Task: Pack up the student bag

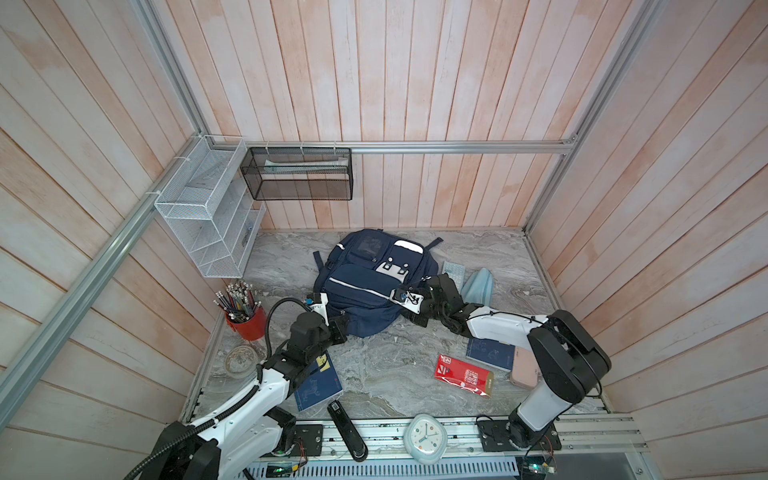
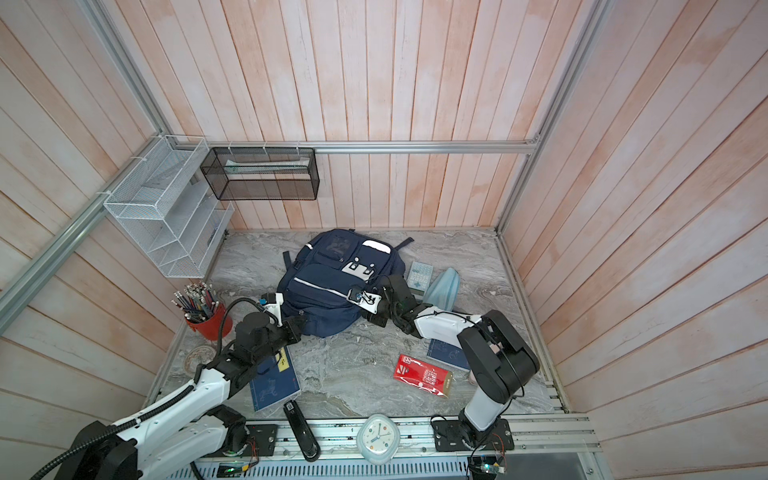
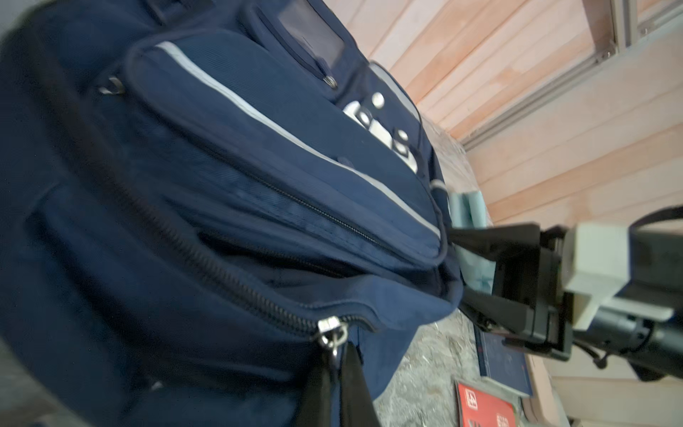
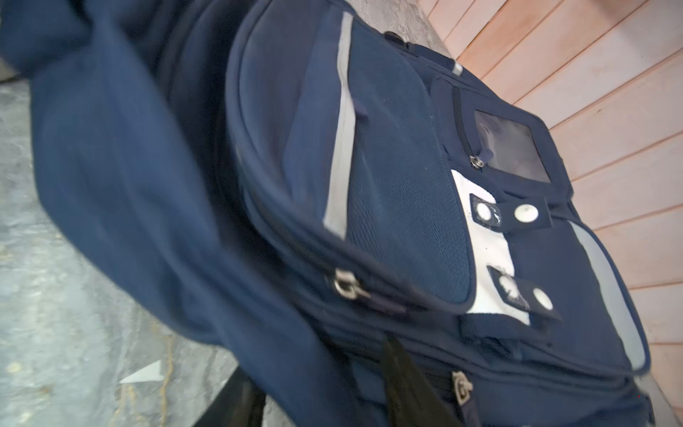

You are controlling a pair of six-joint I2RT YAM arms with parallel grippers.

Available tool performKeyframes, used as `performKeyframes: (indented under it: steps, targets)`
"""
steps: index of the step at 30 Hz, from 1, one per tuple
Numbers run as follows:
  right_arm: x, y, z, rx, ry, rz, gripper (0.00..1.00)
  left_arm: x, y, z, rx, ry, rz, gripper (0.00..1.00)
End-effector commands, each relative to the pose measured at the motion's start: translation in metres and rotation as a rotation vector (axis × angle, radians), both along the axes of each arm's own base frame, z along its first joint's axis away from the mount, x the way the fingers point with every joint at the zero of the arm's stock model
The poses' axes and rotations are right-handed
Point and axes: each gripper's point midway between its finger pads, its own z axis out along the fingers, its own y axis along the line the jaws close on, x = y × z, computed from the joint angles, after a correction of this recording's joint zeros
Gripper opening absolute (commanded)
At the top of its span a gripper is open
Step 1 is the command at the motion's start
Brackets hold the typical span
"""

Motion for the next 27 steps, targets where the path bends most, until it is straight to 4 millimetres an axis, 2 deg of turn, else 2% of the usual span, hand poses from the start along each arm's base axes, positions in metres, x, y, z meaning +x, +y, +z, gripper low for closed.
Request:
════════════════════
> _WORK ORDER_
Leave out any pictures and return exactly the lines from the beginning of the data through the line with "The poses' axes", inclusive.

> _SOLUTION_
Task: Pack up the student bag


You are controlling a pair of six-joint I2RT YAM arms with parallel grippers.

Available tool performKeyframes, used as `performKeyframes: (indented under it: steps, targets)`
"""
steps: index of the step at 30 Hz, from 1, one per tuple
Numbers run as follows:
  right_arm: x, y, z, rx, ry, rz, gripper (0.00..1.00)
  left_arm: x, y, z, rx, ry, rz, gripper (0.00..1.00)
End-effector commands, each relative to the pose measured at the motion's start: translation in metres and rotation as a rotation vector (axis × angle, radians), both along the axes of each arm's own base frame, z along its first joint's axis away from the mount, x the way the fingers point with every joint at the zero of the arm's stock model
The poses' axes and rotations are right-handed

This answer is now finished.